The history of motion pictures dates back to the second part of the 19th century with photographers like Étienne-Jules Marey and Eadweard Muybridge, who, among others, were the first to take several images per second in one effort—all for scientific purposes back then—to study the locomotion of birds, animals, and humans. For example, Muybridge was the first to take a series of photographs of a galloping horse in order to prove that in one single instant of time all four horse legs are not touching the ground. More or less at the same time on another continent, Marey created a shotgun-shaped camera capable with one trigger pull of capturing 12 images in a row within one single second and storing them all on the single 90 mm film. He used his gun to study various motions of animals, fish, and insects within his so-called 'animated zoo', including dropping cats from different heights and filming them always landing on their feet.

ELMO Super 106, 8mm movie camera

It was not long after initial chronophotography efforts and enthusiasm in the 19th century that the 'evolution' of motion pictures diverted heavily into entertainment and cinematography. The history of films and fun started almost with the start of the 20th century, but in the spirit of today's title, 'domesticating' films within ordinary people and human homes waited another 65 years for the invention of Super 8, or, to be precise, the improvement of Kodak's standard 8mm film from 1932 into a more efficient surface with a bigger width for the frame itself and significantly smaller perforation on the film's right edge. After they introduced it at the 1964-65 World's Fair, Super 8 instantly became the very first home video format with light cameras capable of filming 18 frames per second and more than 3 minutes of the movie per small film cartridge.

To say that my father was a film enthusiast in the second part of the sixties and the entire seventies would be an understatement. It was natural for him to go the step further and, in addition to the several analog SLR cameras and darkroom equipment for developing photos, to invest in home movies. Spending time in the darkroom and hanging photos on the wire were some of the most thrilling experiences of my childhood, but when Super 8 came, another world opened. I was too young to operate the camera, but on the occasion or two I remember, I did hold it and press the red button, especially during our vacations in Greece. Well, aside from those rare moments, most of the time my job, with being a kid and all, was to be in front of the camera and not behind it.

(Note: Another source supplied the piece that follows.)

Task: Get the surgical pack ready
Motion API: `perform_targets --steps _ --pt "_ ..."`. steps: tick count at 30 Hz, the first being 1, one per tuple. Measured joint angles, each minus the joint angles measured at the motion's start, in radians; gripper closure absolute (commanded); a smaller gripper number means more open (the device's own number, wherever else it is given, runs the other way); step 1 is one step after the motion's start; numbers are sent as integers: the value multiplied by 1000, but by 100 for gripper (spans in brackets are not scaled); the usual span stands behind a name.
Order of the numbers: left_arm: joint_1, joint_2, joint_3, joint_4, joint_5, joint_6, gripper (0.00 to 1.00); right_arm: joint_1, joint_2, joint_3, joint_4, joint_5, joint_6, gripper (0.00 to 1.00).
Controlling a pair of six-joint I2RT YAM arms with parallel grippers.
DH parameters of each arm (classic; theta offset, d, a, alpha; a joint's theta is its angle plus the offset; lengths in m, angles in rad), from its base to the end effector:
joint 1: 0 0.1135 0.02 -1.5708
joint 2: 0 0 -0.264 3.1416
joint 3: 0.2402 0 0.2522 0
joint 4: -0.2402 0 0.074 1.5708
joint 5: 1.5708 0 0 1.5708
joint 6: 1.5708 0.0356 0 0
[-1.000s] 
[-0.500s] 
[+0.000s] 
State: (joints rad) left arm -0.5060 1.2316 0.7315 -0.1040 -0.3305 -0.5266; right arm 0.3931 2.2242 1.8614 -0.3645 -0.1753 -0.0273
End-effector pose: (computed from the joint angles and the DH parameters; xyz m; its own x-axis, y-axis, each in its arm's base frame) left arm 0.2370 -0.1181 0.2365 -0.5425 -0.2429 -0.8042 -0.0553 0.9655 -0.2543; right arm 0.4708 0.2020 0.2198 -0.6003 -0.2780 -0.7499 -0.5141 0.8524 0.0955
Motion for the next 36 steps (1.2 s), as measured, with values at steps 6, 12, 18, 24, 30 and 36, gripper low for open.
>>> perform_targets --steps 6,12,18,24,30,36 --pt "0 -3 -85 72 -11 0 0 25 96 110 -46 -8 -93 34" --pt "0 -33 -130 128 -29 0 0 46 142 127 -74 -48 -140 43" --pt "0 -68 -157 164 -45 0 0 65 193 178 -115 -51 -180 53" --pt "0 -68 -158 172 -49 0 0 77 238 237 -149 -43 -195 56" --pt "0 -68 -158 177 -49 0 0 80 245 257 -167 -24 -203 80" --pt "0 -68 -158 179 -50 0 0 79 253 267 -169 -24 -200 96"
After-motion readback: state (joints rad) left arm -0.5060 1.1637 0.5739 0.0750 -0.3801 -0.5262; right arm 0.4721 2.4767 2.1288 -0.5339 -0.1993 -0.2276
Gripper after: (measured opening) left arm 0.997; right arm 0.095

Tondo Super 8 Projector and LG Nexus 5 in action

But to cut the story short, this month I did something I was delaying for a long time. During the last two weeks, every night I was descending into my own customized darkroom equipped with a tiny Super 8 projector and digitalizing our family films. Twenty of those survived over time, and with a speed of two per day, I projected them on the wall and filmed them all with my smartphone. It was far from being an ideal setting, but this was the best I could do. I tried different approaches, filming from different distances, using different settings, and using my DSLR Nikon in the beginning. I even tried to project the film directly into the DSLR, but all my efforts failed due to not having proper lenses and objectives, and in the end, the smartphone was the chosen solution, and it did a better job in the dark than the Nikon.

With more expensive equipment, I am sure the results would be much better, and probably the weakest link was the cute and old Italian Tondo projector, which was my father's portable cinematic projector. I did try with a bigger 'player' first, but despite all my efforts, I couldn't manage to repair the old and superb Crown Optical Co. Ltd. Auto-P, a silent Standard and Super 8 film projector, our primary projector capable of displaying big and crisp screens on the large walls and with much better quality. To be honest, it's more than half a century old and built with nowadays rare parts, especially the missing lamp that is hard to find these days, but I didn't give up, and perhaps in the future, if I stumble on some solution (read it: an eBay sort of solution), I will repeat the effort, at least for those videos filmed indoors.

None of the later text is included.